Monday, October 12, 2009


A VACATION IN HELL (1979)
Dir: David Greene

An odd mix of crude sexual innuendos and underlying gender anxieties, this largely forgettable "thriller" never manages to conjure a plot as interesting as its relentless subtext of confusion and anger towards the 70s rapidly changing sexual mores. Three female age groups are represented by a gaggle of broadly drawn characters: a precocious tween tease played by Maureen McCormick (channeling the inner slut we all suspected resided in Marcia Brady), a couple of recent college grads out for an all-around frisky time and an aging mother (Babara Feldon, wondering how she ended on this island and film set) confused by the new roles acceptable to women.

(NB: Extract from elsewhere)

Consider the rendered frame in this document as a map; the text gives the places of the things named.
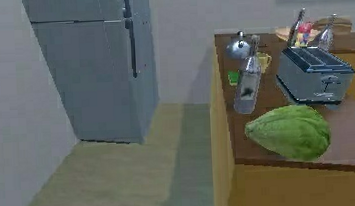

In a fantasy narrative of male wish fulfillment, a playboy (complete with shades and a handy bottle of bubbly) becomes stranded on a jungle island with the above-mentioned group and spends 90 minutes fending off their amorous/pathologically needy/psychotically immature advances, as well as those of a hostile group of native islanders. Both seem to represent the same danger level, and thus the viewer is plunged into a quagmire of both sexist and racist melodrama.

Deadly dull, A Vacation in Hell has little to recommend other than the camp spectacle of a drunken song and dance routine by a very randy Ms McCormick.
THE STRANGE AND DEADLY OCCURRENCE (1974)
Dir: John Llewellyn Moxey

Mystery thrillers disguised as horror films are often great disappointments with their final act reveal of "natural explanations" for supernatural events cheapening the previous 70 minutes. This ABC Movie of the Week however has enough goofy charm to survive the less-than-terrifying climax and denouement (although it veers closer to Scooby Doo territory than even most similar films - much of the final plot element revolves around buried treasure!) and coolly coasts by on the earnest performances of Robert Stack and Vera Miles. Before its end, The Strange and Deadly Occurrence serves up quaint chills through a haunted ranch house, a moaning midnight specter, a shady prison doctor, a shadow-lurking killer and even a mild poltergeist.

As so often with 70s TV movies, much of the fascination and interest lies in the decade's ambivalence to the nuclear family and traditional gender roles. By 1974 TV audiences were wide open and listening to criticisms of the myth of the perfect 50s home, and this questioning of established institutions often took the filmic form of paranormal threats to the family unit. Robert Stack as the protective patriarch proves ineffectual at safeguarding his family, while his seemingly idyllic marriage to wife Vera Miles - and purchase of a "dream home" in the canyons north of LA - also take a beating when confronted with bumps in the SoCal night. Furthermore Daddy's Little Girl (played with bizarre, almost pantomime affectations by doe-eyed Margaret Willock) seems to be in need of psychiatric treatment when she goes borderline catatonic after being attacked by a moving coat stand.

Of course it all ends with a laugh and family group hug.